But sometimes it is just unhappiness in our relationship which stops us wanting to be physically intimate with our partner.  Some of the reasons I’ve suggested may be contributing factors, but if we are shouting at each other, avoiding talking to each other, or feeling misunderstood or not respected, it’s very unlikely we are going to want to cuddle up and be close.  If we don’t feel loved, don’t feel listened to, or feel constantly criticized, then it’s very difficult to suddenly switch off our minds and let our bodies take over*.

Finally, the most common reason couples seem to drift apart and have sex less often is that they have  forgotten how to have fun  together.  They have forgotten how to plan ‘couple time’, how to make things happen, find time to relax together, be playful, switch off all the devices, walk the dog, go for a drink or something to eat, organise a babysitter, get away from the teenagers, book a night away from it all.  Good sex may be about tumbling into bed at every opportunity when we first meet, but if we want to stay together, grow old together, sex can’t always be spontaneous, but with a bit of planning, it can still be where it belongs, at the centre of our relationship.

*There are other, deep reasons why we don’t want to have sex with our partner, but I think they need a post of their own.  I will suggest some books in ‘things to read’ in case you are struggling with these issues.

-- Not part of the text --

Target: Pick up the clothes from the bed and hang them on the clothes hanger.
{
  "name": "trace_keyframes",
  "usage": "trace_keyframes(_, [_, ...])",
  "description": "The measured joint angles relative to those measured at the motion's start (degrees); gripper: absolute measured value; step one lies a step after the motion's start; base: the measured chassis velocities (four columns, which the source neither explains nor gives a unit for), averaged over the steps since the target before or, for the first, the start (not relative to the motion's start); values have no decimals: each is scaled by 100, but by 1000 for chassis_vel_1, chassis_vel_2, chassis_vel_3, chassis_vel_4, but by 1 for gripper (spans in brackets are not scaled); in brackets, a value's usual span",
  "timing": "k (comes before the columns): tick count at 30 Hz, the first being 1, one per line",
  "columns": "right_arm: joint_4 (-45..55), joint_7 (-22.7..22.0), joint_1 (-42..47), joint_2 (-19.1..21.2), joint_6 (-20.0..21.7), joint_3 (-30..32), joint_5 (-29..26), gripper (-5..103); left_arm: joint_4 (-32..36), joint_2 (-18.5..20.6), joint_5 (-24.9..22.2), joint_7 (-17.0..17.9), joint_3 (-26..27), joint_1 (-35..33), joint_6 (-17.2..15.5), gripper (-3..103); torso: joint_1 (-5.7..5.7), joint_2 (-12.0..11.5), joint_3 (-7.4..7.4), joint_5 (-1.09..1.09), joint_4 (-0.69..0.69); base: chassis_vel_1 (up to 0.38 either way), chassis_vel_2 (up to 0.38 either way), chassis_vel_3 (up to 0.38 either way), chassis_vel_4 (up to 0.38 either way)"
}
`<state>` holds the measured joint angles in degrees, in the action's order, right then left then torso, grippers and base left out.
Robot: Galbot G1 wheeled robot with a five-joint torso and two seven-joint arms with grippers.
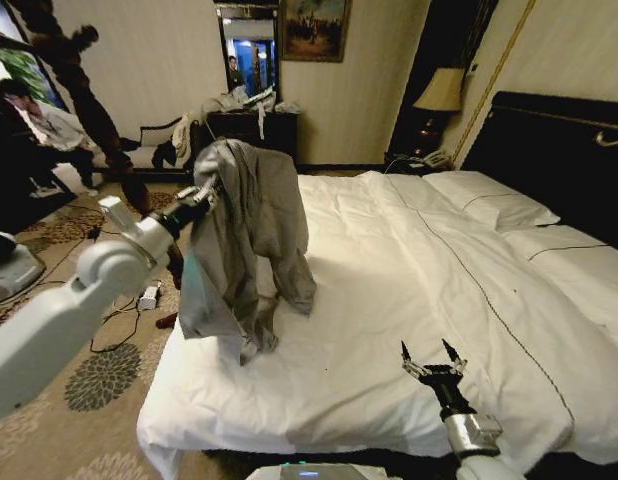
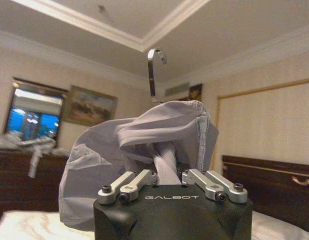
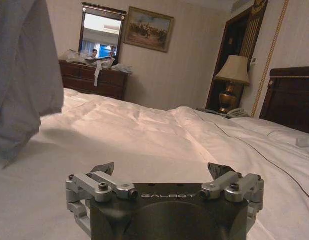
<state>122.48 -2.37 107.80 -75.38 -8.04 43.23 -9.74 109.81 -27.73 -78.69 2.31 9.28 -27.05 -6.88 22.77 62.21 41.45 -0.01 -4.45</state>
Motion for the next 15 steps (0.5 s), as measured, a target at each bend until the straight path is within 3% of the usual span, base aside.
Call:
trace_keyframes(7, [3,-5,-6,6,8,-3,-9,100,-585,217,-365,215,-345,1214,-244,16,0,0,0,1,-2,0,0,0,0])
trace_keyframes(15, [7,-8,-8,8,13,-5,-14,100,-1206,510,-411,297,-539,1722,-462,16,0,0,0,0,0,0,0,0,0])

‘My partner criticizes me all the time’

It’s difficult to feel happy if your partner is constantly critical.  We all complain sometimes about how our partner behaves, but if the list of things you do wrong is endless, if you feel you can’t do anything right for your husband or wife, if you have to ‘walk on eggshells’ around your boyfriend or girlfriend, then it’s time to talk to your partner about how you are feeling, or if they won’t listen, to get professional help.

It’s better to seek relationship counselling sooner rather than later.  You may well think that it’s in my interest to say that, but I meet couples where one partner has been unhappy for several years but has kept hoping ‘things will get better’, has tried to keep their partner happy rather than saying how they feel.  Finally, they have begun to distance themselves emotionally, to fall out of love, maybe to look elsewhere for comfort, and by the time the couple come for counselling, the ‘critical’ partner is bewildered that he or she is no longer loved, and the one who has felt unable to do anything right finds it hard to know how to begin caring again.

When one partner becomes critical of the other, it is often because he or she is unsettled by change; it may be stress at work, being alone with small children, family illness, any number of ‘life-stage’ events.  The ‘critical’ partner frequently remains unaware of what is making them unhappy, and projects their feelings onto their partner, blaming them for doing things wrong, criticizing them instead.  The one who is ‘walking on eggshells’ thinks it’s unfair, feels badly treated, and begins to withdraw from the relationship in order to survive.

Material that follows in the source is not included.